● TASK REQUIREMENTS: Using the records below, copy every line that holds the string "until".

Records from a data source:
━━━━━━

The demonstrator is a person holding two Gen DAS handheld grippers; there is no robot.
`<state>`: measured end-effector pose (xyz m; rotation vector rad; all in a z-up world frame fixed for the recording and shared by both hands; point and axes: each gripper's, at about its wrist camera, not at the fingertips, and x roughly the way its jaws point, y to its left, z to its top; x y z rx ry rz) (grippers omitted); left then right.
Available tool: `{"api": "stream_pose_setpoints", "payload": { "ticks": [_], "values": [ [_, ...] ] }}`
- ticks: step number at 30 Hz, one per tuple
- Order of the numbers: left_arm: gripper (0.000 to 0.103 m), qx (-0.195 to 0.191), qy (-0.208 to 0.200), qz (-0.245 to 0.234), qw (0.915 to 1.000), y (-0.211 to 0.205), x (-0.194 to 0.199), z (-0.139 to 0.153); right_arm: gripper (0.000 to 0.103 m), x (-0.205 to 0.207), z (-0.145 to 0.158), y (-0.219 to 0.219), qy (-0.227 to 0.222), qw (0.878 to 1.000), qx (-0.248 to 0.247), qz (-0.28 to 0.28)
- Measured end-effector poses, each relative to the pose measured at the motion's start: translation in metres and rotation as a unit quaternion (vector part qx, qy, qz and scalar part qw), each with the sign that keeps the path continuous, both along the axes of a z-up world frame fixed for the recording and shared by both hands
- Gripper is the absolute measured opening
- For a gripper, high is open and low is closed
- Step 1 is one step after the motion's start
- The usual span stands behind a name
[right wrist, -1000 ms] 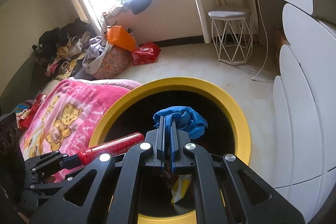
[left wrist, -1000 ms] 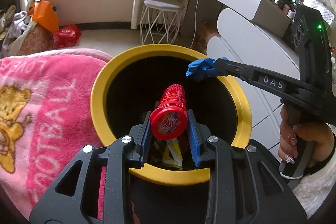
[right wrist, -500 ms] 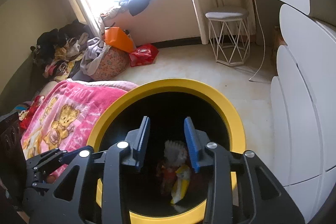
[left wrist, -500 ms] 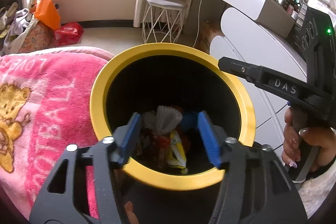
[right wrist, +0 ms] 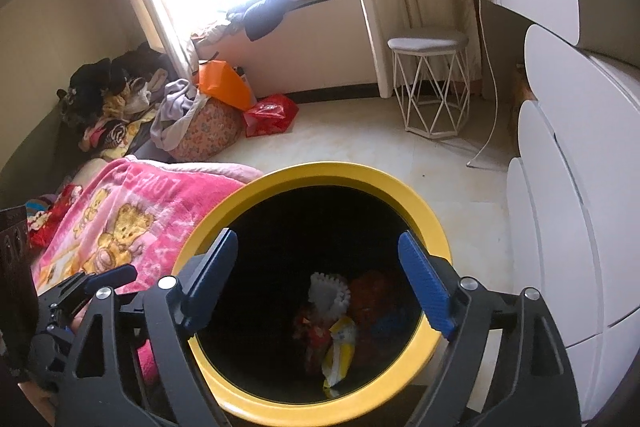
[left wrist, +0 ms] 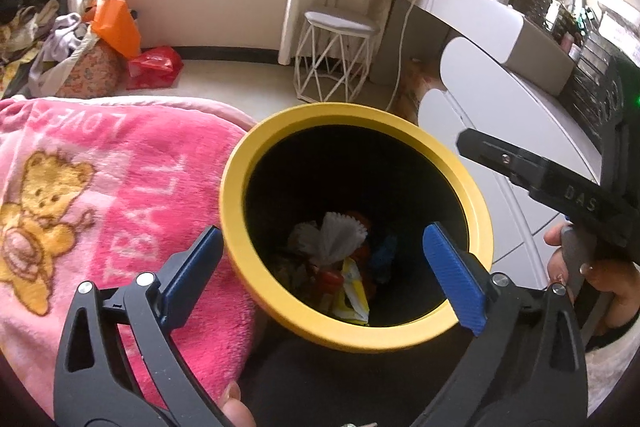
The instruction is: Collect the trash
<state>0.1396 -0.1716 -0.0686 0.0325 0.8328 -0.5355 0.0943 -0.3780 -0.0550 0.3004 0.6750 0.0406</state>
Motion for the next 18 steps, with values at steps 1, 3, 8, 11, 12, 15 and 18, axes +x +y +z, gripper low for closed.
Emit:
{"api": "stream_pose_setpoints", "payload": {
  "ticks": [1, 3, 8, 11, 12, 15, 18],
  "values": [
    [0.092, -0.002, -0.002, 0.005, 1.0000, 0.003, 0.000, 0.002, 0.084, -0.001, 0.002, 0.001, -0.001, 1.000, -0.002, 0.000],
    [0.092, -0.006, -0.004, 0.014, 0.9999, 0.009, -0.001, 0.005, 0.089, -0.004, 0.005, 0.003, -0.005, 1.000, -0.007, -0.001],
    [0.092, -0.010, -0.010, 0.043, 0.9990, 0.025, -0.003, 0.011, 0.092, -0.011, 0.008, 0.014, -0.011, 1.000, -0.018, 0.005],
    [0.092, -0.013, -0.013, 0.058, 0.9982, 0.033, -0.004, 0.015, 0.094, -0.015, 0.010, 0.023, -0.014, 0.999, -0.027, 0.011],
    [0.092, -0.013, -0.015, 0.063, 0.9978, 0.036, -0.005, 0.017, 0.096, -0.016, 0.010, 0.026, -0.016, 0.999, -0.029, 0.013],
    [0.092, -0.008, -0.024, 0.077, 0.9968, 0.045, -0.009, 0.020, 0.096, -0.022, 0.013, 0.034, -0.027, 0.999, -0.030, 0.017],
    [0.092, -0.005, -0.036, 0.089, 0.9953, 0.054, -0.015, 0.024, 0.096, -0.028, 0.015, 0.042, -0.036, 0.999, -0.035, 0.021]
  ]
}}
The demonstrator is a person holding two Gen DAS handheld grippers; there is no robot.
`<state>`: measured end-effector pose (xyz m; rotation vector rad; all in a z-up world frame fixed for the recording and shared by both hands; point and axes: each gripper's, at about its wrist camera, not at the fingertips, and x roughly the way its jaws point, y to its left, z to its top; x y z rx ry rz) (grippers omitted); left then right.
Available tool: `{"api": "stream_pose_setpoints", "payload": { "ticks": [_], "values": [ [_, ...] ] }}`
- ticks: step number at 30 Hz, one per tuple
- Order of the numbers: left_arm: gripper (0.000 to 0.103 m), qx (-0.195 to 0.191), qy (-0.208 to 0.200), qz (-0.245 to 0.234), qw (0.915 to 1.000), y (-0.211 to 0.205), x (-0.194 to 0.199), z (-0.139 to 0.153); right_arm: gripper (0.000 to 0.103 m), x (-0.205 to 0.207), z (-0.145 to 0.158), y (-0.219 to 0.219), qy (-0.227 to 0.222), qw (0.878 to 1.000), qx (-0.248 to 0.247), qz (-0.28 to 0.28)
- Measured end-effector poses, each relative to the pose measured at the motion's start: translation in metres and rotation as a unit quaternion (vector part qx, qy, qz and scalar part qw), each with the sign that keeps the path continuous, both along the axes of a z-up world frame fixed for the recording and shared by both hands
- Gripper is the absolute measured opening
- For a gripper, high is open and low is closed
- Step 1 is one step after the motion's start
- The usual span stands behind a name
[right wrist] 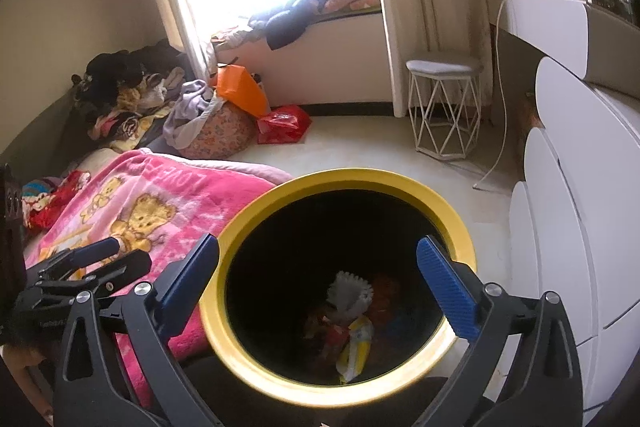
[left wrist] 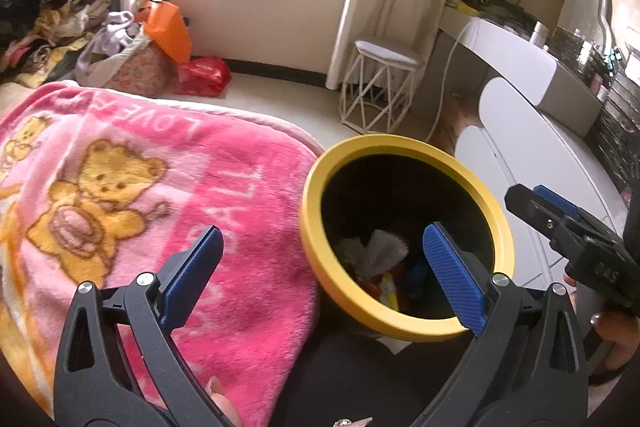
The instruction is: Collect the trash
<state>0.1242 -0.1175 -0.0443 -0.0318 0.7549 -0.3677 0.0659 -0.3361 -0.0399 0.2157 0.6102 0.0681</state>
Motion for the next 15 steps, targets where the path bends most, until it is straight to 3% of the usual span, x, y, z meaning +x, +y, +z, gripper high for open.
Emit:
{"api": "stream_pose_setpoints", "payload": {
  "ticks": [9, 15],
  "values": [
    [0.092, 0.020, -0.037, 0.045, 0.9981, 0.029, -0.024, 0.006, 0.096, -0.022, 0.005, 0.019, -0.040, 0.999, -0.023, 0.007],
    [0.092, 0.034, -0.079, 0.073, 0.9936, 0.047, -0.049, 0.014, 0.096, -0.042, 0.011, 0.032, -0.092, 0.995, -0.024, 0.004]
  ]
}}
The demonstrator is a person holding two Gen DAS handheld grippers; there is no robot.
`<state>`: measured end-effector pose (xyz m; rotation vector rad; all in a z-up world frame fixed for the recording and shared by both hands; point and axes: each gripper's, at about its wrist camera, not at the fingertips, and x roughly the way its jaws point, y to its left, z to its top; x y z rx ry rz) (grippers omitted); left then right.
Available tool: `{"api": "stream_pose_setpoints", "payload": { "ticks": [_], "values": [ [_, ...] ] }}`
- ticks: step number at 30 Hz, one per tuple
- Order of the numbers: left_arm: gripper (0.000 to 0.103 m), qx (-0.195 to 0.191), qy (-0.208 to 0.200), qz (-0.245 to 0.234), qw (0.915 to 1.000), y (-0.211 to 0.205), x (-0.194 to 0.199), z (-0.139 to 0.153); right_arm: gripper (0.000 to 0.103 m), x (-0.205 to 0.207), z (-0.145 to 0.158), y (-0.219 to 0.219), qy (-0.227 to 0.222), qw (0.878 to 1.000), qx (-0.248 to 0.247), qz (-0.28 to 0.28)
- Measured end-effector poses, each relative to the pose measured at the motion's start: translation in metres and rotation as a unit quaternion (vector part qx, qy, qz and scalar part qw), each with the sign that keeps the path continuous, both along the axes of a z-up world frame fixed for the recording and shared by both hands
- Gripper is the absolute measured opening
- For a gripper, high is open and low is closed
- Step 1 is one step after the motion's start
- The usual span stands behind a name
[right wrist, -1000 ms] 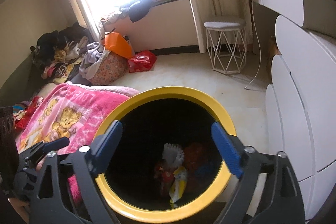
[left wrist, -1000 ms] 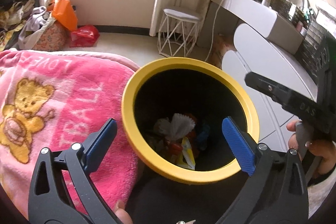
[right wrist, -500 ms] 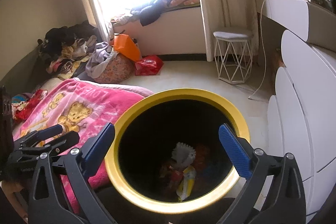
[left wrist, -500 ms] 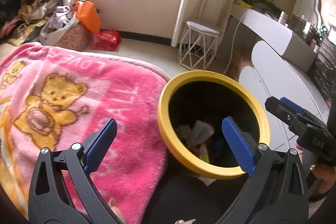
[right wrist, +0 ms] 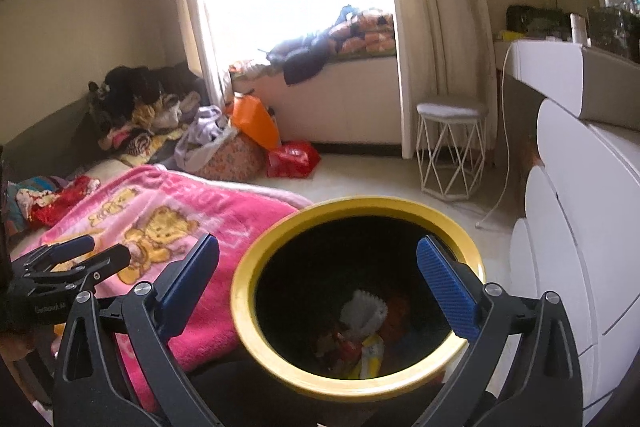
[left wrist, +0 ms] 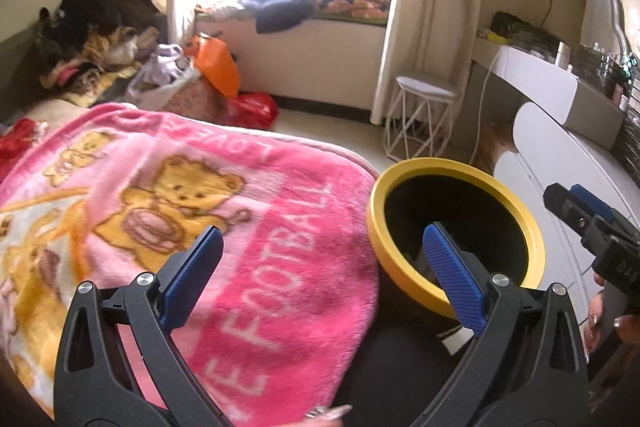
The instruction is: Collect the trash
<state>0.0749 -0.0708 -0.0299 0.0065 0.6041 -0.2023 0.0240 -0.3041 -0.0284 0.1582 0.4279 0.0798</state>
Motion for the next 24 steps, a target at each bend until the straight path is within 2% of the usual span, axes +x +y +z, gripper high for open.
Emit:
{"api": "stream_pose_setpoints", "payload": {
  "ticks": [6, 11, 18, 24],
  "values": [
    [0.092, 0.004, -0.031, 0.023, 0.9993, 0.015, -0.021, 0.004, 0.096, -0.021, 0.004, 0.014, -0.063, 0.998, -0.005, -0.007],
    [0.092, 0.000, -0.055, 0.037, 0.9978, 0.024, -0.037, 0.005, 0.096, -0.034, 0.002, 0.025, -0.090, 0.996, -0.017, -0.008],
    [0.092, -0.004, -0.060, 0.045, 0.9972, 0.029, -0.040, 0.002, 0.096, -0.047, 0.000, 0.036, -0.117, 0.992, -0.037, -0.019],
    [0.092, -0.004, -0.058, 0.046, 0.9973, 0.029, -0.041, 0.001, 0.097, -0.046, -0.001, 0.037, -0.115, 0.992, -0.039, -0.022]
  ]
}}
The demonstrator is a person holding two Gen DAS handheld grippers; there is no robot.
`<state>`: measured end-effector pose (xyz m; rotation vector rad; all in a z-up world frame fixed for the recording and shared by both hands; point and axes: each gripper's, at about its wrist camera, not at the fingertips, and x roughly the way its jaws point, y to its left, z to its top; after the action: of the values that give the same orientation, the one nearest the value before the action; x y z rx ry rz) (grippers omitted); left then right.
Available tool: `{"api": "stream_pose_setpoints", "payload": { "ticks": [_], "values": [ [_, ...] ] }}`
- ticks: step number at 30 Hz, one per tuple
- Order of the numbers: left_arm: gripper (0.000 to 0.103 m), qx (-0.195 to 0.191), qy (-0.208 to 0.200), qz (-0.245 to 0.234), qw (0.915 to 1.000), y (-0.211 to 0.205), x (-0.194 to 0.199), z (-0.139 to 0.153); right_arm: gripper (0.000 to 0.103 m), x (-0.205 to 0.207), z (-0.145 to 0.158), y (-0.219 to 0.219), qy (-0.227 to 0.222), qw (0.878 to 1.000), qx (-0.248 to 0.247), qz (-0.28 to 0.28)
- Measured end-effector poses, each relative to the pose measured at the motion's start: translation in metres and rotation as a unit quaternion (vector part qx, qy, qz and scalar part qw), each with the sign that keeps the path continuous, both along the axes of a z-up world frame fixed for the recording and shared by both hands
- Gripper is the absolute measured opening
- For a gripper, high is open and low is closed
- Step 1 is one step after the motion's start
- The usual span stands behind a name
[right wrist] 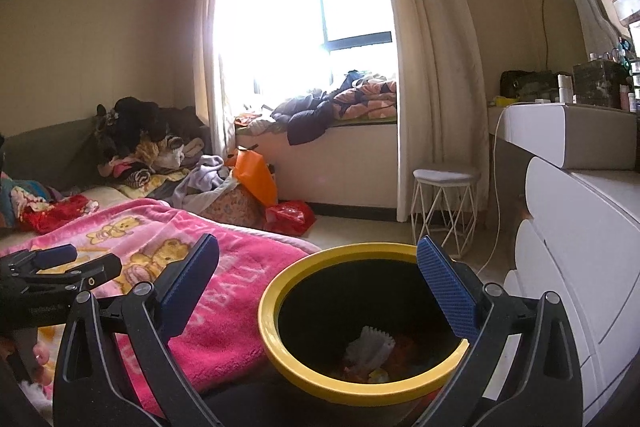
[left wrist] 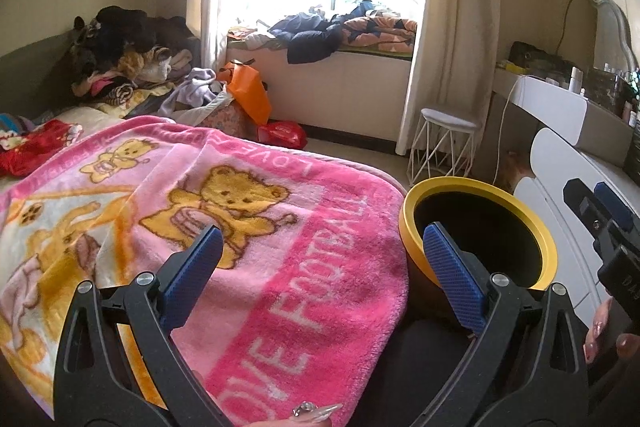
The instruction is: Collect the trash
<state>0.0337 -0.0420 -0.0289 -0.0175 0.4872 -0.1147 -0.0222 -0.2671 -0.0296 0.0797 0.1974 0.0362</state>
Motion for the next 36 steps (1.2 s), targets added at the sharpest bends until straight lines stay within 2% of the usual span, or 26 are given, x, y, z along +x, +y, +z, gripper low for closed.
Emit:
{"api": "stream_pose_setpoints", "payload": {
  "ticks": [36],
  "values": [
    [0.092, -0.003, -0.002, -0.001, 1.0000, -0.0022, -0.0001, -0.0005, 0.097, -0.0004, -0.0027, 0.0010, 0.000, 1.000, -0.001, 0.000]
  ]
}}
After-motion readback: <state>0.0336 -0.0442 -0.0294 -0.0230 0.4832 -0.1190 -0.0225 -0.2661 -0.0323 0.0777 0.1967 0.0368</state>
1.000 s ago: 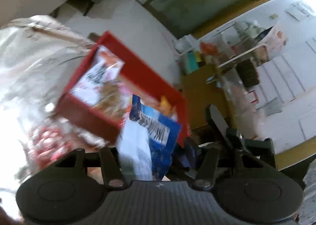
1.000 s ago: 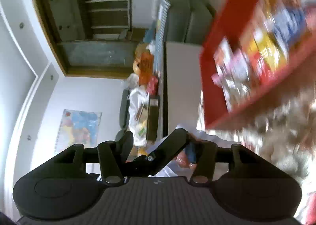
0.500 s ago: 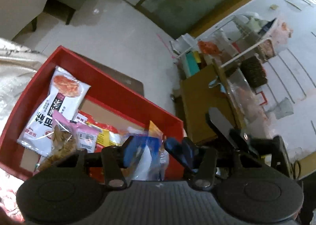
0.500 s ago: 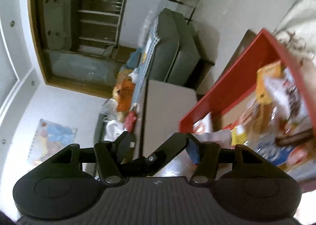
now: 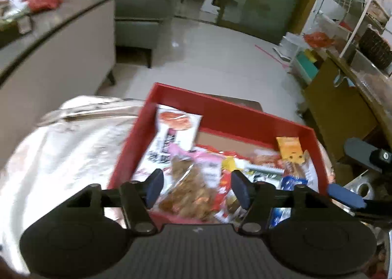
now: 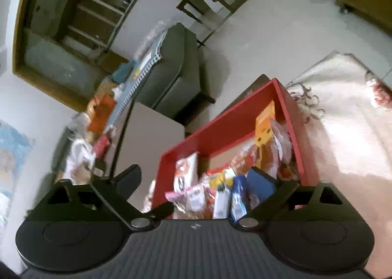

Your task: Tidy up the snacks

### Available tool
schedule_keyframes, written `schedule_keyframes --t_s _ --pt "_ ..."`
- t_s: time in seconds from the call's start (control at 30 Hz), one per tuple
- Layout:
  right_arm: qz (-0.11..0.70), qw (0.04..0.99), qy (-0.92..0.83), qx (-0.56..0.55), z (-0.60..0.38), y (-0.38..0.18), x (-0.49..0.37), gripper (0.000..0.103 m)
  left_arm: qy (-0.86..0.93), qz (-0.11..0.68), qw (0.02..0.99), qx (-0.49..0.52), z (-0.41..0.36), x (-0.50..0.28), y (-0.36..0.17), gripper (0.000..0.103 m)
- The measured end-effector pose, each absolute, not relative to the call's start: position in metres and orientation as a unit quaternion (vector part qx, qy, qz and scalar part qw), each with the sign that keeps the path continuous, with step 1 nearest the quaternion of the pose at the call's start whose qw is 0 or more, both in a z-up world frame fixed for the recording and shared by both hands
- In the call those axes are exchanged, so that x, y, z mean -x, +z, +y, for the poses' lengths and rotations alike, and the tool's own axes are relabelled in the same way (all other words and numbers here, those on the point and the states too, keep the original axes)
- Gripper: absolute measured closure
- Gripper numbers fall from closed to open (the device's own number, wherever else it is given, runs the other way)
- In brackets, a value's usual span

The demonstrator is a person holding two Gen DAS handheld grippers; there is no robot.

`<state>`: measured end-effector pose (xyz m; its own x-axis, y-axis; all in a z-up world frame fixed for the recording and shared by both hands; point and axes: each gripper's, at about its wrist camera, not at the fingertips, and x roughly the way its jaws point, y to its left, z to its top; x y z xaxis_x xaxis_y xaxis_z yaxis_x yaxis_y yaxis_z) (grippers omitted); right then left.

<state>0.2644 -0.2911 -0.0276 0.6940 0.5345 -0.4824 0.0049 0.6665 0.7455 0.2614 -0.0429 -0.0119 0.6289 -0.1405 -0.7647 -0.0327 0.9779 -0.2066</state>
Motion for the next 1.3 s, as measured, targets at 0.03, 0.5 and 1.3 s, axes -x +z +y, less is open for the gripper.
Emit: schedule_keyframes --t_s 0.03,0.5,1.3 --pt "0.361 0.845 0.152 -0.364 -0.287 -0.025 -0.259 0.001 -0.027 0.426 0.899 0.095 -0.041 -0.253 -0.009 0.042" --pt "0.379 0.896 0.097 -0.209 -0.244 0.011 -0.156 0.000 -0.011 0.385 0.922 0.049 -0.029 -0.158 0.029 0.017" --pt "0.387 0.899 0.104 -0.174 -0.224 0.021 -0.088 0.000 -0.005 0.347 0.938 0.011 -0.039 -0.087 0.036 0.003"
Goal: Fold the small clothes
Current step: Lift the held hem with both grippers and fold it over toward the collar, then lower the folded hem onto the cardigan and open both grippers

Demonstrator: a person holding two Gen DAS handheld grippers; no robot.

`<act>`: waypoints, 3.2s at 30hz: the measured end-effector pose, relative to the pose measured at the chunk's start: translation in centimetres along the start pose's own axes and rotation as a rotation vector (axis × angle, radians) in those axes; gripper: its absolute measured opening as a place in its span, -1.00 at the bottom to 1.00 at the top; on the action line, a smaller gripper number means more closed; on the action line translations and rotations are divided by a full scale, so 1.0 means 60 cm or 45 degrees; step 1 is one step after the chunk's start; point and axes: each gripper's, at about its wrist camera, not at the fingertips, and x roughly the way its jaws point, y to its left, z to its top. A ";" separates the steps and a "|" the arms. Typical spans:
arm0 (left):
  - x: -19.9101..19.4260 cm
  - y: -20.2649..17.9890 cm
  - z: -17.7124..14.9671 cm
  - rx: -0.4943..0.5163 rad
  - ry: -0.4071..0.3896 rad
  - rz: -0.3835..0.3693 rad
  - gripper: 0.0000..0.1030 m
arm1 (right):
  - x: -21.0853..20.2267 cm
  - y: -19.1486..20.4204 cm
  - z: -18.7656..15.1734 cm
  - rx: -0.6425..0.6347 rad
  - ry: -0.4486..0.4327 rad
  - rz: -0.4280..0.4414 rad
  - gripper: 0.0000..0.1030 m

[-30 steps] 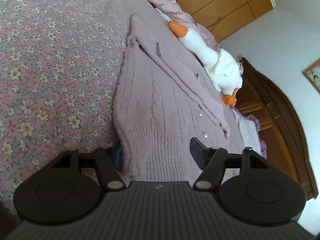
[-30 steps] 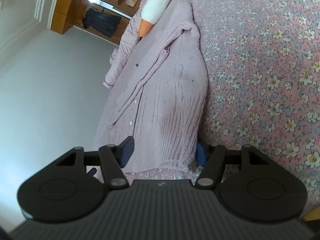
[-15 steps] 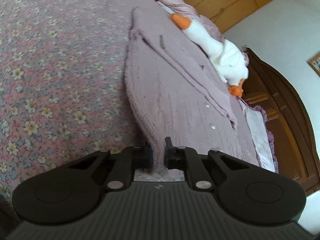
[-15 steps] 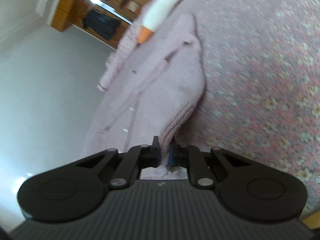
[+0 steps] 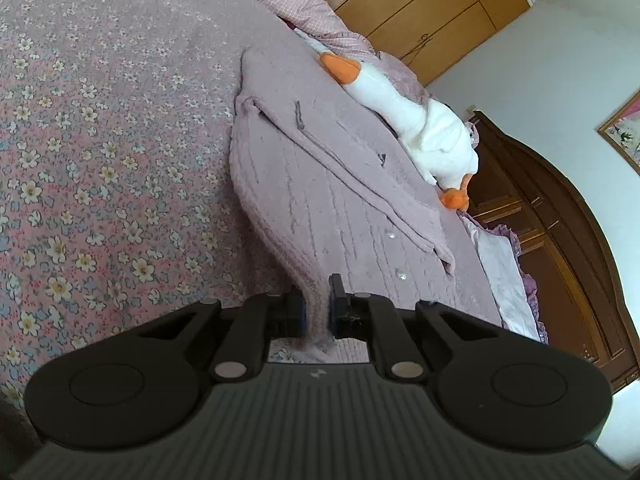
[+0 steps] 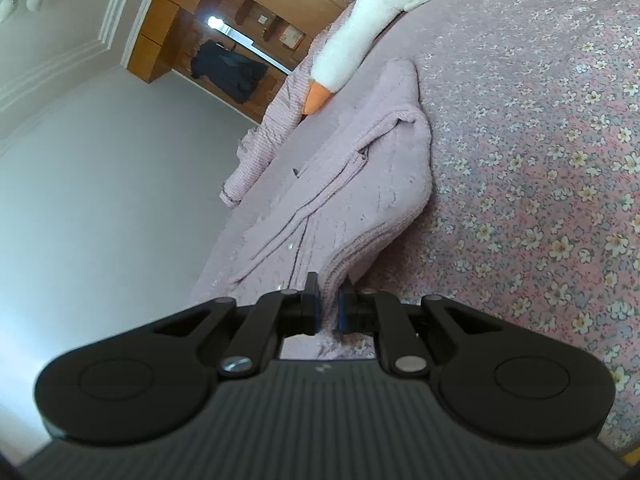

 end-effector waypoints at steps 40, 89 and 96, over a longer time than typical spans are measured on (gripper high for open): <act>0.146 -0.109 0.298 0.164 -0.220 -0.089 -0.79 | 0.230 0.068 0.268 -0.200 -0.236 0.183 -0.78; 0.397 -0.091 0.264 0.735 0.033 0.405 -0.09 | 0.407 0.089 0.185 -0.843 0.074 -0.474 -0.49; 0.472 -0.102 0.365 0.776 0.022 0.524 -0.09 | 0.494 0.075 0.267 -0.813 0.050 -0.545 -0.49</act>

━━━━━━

● RESULT:
Motion for the next 15 steps, targets where the path bends most, until it is straight to 3% of the usual span, x, y, z meaning +x, +y, +z, gripper high for open.
Motion for the next 24 steps, a target at each bend until the straight path is within 2% of the usual span, axes +x +y +z, gripper high for open.
Motion for the next 36 steps (1.2 s), targets added at the sharpest bends until straight lines stay within 2% of the usual span, or 26 are given, x, y, z along +x, +y, +z, gripper low for closed.

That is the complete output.